Learning D3.js

D3.js has produced some of the most spectacular data visualisations I have ever seen on the web.

My main tools for drawing data visualisations in the past few years have been Tableau, then PowerBI, then matplotlib and Dash. All are very capable tools, but D3.js has always been the holy grail for interactivity, animations and overall flexibility. Tools like Tableau lock you into to their pre-built data visualisations. While you can often work out hacks to produce non-conventional charts like (see my Nicolas Cage Film Career post), the workarounds are difficult to follow, and prone to breaking when the tool gets an update.

I recently finished reading Show Your Work! by Austin Kleon. One of the main messages of the book was that beginners are often better than experts at explaining things. It’s often said that D3.js has a very steep initial learning curve, which can put some people off. I thought I'd document my progress learning to use the library, and highlight concepts that I found particularly tricky. I also want to put together a D3.js portfolio on GitHub pages to use as a reference for building future data visualisations. This won't be an exhaustive tutorial. Instead I wanted to highlight the confusing points I came across when learning D3, and provide links to some good explanations and books.

So is D3.js a charting library?

The d3js.org site describes the library as:

D3.js is a JavaScript library for manipulating documents based on data. D3 helps you bring data to life using HTML, SVG, and CSS. D3’s emphasis on web standards gives you the full capabilities of modern browsers without tying yourself to a proprietary framework, combining powerful visualization components and a data-driven approach to DOM manipulation.

At first, I thought that describing the library as 'manipulating documents based on data' was deliberately obtuse - isn't it just a library that lets you build charts? But the more I read about the Document Object Model (DOM), the more I understood what the statement actually meant. The DOM is an interface that treats an HTML document as having a tree structure, where each node is an object on the page. A central tenet of D3 is to make data visualisation easier without introducing a new way of representing an image.

D3's main task of visualisation is to construct a DOM from data. It also must update the DOM when the data changes, either from the data changing in real time, or through user interaction. In a D3 visualisation, each data point can have a corresponding graphical mark. D3 helps us maintain the mapping from data to graphical elements.

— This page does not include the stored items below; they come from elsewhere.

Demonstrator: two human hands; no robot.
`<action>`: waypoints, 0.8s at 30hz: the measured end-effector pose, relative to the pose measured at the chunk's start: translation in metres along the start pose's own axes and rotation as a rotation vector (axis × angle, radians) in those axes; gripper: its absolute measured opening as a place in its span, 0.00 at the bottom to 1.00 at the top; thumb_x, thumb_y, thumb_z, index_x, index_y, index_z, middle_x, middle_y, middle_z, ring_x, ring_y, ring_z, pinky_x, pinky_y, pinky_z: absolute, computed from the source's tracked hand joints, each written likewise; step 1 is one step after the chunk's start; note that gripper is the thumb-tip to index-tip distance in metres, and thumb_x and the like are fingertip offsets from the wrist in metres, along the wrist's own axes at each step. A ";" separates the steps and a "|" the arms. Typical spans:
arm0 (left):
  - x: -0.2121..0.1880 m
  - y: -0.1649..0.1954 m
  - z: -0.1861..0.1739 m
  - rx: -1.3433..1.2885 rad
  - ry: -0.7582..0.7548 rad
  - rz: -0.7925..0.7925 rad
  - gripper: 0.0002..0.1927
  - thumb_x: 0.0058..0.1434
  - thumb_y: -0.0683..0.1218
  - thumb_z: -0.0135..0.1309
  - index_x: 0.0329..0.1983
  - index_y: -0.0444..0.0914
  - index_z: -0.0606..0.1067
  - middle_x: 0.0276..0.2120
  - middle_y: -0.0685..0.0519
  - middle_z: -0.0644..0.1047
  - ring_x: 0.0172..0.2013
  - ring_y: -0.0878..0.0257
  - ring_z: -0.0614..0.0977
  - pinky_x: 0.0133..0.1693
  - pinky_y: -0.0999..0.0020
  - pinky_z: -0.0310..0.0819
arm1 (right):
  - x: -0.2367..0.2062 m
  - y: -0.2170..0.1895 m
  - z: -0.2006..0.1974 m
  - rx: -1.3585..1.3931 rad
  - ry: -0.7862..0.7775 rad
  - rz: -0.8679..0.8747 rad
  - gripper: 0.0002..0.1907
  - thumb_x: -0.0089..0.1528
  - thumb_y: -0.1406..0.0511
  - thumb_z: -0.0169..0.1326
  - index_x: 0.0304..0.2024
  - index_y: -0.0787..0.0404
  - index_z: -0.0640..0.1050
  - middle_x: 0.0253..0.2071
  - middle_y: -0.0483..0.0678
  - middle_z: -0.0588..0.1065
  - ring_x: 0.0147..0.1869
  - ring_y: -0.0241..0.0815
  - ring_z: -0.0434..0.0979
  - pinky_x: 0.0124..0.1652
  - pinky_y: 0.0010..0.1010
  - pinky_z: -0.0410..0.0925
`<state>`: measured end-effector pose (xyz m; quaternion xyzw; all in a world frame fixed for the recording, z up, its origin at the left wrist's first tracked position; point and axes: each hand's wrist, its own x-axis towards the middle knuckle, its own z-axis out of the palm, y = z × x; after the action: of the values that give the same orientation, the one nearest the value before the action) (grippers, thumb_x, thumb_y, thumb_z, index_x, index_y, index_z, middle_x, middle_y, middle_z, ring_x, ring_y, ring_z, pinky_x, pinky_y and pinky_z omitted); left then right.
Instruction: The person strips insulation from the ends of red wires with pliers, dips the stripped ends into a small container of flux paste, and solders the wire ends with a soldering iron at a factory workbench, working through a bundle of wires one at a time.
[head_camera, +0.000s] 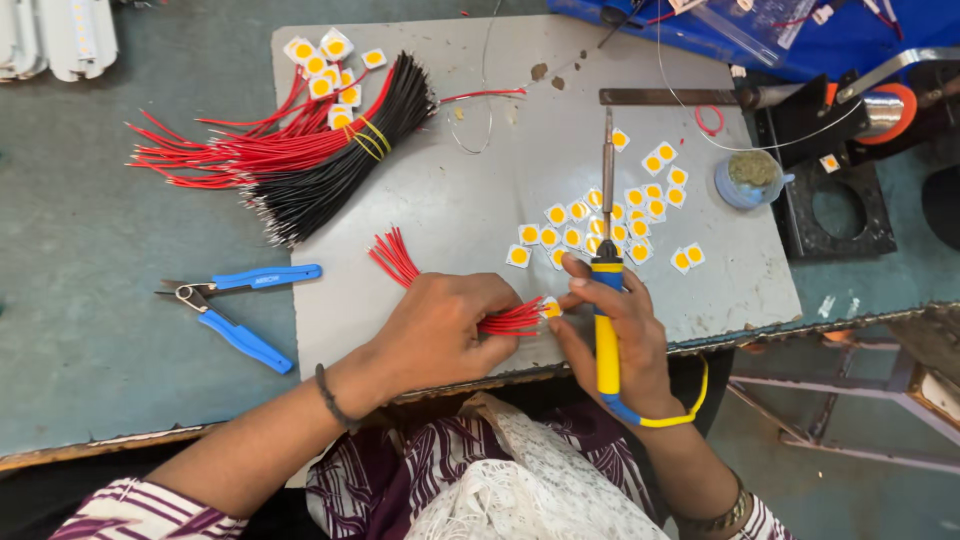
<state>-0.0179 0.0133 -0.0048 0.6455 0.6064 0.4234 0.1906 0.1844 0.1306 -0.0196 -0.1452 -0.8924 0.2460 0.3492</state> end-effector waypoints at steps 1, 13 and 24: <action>0.001 0.000 0.000 0.041 -0.016 0.003 0.11 0.48 0.46 0.63 0.32 0.35 0.78 0.27 0.46 0.79 0.28 0.48 0.81 0.30 0.56 0.74 | 0.001 -0.001 0.001 -0.040 -0.013 -0.014 0.31 0.55 0.74 0.65 0.57 0.58 0.68 0.55 0.55 0.78 0.53 0.49 0.83 0.61 0.46 0.67; 0.000 -0.003 0.008 0.064 -0.072 0.172 0.13 0.54 0.46 0.60 0.39 0.35 0.76 0.41 0.50 0.82 0.33 0.52 0.84 0.33 0.60 0.76 | -0.003 0.003 -0.004 0.094 -0.067 -0.013 0.31 0.57 0.76 0.63 0.59 0.57 0.66 0.64 0.57 0.74 0.58 0.50 0.82 0.58 0.39 0.72; -0.004 -0.004 0.019 0.463 -0.188 0.322 0.14 0.50 0.45 0.60 0.36 0.35 0.71 0.52 0.46 0.80 0.20 0.57 0.79 0.25 0.62 0.73 | -0.047 0.035 -0.020 0.269 0.203 0.053 0.18 0.73 0.70 0.49 0.66 0.61 0.66 0.52 0.59 0.79 0.53 0.50 0.85 0.55 0.40 0.76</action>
<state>-0.0055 0.0152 -0.0199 0.7961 0.5563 0.2371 0.0237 0.2347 0.1463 -0.0517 -0.1448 -0.8074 0.3564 0.4474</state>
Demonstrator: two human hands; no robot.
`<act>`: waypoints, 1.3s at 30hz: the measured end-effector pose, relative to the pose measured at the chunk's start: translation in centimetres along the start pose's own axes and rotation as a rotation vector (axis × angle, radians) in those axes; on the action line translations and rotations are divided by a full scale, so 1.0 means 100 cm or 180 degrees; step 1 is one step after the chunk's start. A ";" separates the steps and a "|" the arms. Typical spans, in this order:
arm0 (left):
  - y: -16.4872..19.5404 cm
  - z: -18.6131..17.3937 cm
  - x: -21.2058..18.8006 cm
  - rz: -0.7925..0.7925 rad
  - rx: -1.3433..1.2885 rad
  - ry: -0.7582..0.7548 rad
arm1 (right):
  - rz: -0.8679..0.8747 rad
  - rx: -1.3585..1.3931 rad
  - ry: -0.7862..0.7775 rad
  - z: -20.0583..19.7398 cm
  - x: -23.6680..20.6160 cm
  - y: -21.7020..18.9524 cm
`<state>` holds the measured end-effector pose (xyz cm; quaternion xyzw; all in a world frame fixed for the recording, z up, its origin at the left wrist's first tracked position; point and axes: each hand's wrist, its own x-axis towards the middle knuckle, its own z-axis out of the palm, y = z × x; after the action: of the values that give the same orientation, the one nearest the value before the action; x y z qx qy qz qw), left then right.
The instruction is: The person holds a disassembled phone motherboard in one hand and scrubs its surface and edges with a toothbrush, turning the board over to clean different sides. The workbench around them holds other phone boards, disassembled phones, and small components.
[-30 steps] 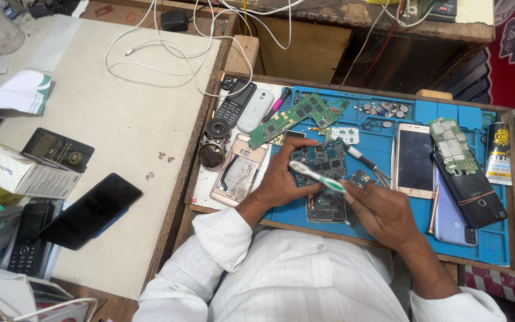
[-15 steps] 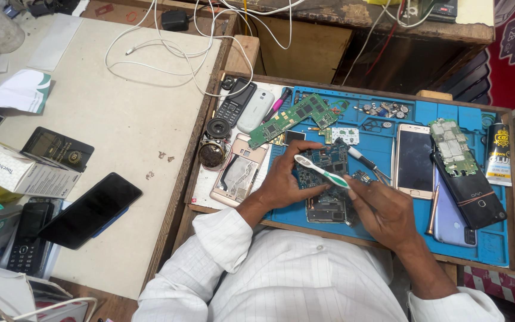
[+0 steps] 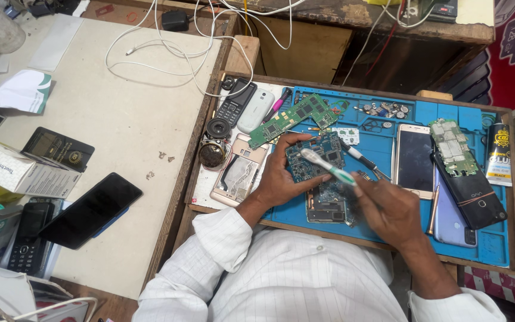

The graphical elements are SVGs or Scalable Vector Graphics. SVGs let us build shapes on web pages with code. A D3 chart is a set of SVGs combined together. SVGs are useful because they can scale infinitely, which is important for making good-looking charts for any screen size.

Let's build a bar chart

A good first start to show some of the features of D3.js is a bar chart. It's a simple display of data, but we can add a bunch of really nice features with D3. The ACSC Annual Cyber Threat Report 2019-2020 provides a chart with the most common types of cyber incidents in Australia, from July 2019 to June 2020. It's pretty difficult to read, and has a lot of white space, so let's see if we make it better.

Source: ACSC Annual Cyber Threat Report 2019-2020

What files do we need for a D3 chart?

index.html/styles.css/cyber_incidents.csv

We first need to define a very simple webpage for our bar chart to live on.

The HTML page is defining the elements of our page, and providing links to other files. The stylesheet links to our CSS file that specifies styles on the elements, such as colours, sizes and positions. In our CSS file, we just specify the font.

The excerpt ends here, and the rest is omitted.